While combing the internet on a quest to uncover outrageous news coverage and interesting examples of internet journalism, I got bored. Allot of buzz about Labor’s flailing campaign, both sides of the political aligned media establishments agreeing things were getting farcical.

Two very interesting posts, however. Firstly on The Age‘s site I had the displeasure of reading this rather vitriolic commentary of Bill Henson’s lecture at the Melbourne Arts Fair by Michael Coulter. He goes on to accuse Henson of immorality, double standards and arrogance. I was not at the lecture, and have only read segments online and from articles such as this. But I fail to see any arrogance in Henson’s defence of himself that I have gleaned or heard of.
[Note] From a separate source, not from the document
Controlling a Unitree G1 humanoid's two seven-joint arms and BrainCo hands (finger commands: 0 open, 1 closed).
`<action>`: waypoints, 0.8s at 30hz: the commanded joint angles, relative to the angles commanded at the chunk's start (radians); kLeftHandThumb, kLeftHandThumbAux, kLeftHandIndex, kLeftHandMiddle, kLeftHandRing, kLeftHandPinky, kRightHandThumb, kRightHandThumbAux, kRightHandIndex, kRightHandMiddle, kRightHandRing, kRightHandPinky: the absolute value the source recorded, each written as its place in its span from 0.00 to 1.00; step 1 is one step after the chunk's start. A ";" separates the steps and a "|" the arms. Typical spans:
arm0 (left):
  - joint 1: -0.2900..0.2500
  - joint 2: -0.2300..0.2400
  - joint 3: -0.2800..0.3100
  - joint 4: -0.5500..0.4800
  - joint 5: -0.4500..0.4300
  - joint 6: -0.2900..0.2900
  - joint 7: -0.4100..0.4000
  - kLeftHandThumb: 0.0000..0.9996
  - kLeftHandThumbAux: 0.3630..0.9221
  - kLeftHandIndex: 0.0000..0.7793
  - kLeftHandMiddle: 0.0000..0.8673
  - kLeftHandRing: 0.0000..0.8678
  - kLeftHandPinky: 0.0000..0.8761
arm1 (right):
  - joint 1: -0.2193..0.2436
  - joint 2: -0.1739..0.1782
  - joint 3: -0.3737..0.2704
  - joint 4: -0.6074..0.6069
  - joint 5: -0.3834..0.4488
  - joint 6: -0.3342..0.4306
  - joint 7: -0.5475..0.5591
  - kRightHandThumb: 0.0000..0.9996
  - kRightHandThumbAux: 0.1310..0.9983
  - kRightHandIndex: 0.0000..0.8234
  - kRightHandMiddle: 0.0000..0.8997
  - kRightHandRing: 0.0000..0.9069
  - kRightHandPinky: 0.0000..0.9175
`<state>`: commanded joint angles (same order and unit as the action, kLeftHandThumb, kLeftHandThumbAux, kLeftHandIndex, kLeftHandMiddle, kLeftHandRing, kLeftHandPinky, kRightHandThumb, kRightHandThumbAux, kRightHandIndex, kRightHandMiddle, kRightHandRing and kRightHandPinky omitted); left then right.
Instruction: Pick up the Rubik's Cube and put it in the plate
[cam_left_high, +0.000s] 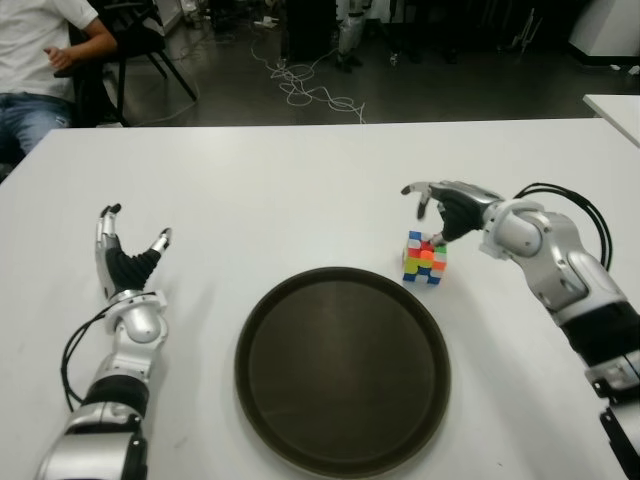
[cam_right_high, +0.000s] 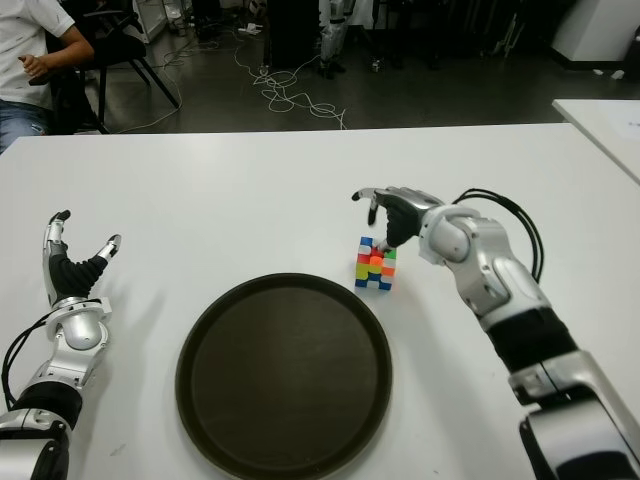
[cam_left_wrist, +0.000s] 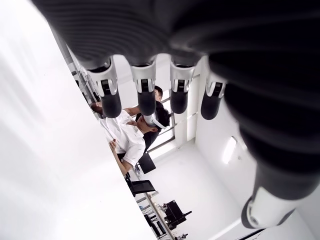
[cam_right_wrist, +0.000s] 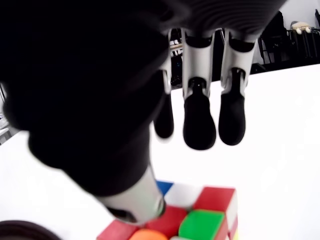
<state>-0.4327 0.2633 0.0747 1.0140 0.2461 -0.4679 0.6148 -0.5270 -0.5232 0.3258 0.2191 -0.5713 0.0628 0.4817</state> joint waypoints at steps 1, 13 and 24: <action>0.000 0.001 0.000 0.000 0.000 0.000 -0.001 0.00 0.61 0.05 0.06 0.03 0.02 | 0.013 -0.005 -0.006 -0.025 0.004 0.004 0.003 0.20 0.99 0.00 0.63 0.81 0.79; 0.004 -0.002 0.002 -0.012 -0.004 0.011 0.000 0.00 0.63 0.05 0.06 0.03 0.02 | 0.045 -0.015 -0.025 -0.078 0.022 0.005 0.021 0.14 1.00 0.00 0.74 0.81 0.76; 0.003 -0.003 0.006 -0.012 -0.013 0.019 -0.010 0.00 0.64 0.05 0.06 0.05 0.03 | 0.052 -0.024 -0.031 -0.083 0.029 -0.002 0.022 0.09 1.00 0.00 0.63 0.76 0.65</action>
<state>-0.4296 0.2606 0.0812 1.0019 0.2332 -0.4485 0.6043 -0.4747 -0.5467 0.2952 0.1365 -0.5425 0.0608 0.5037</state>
The commentator surely had an axe to grind and then tries to display objectivity with this:

‘Let’s be clear that Henson’s ability is not in doubt. His use of light is superb, as is his ability to create a mood of intimacy and revelation. Morally, though, he has revealed himself to be a void.’

Did you cut and paste that from Wikipedia, Michael?

This is great: Fake, from Crikey as Fake Andrew Bolt got into seeming trouble with a fake twitter account. Its really quite funny, let me know your thoughts, as this is an interesting example of internet commentary, of a kind, and its use of social media.

And Then…

As I said, after these, I got bored.

I made a deal with myself. I would allow myself to do some fiction reading, but I would do it online, goddamn it!

And found some wonderful literary fiction sites. I came across them via the links of some of my favourite literary journals’ websites, such as Going Down Swinging.

Firstly there is Diagram, an online journal of stories, poetry and…schematics. Random schematics, it’s great! And it has a really wonderfully, pared back aesthetic:

It’s an online journal from the US that is simple and interesting. I am still getting through some of the fiction, which seems pretty standard for this sort of thing, some good, some not. I found the poetry very good.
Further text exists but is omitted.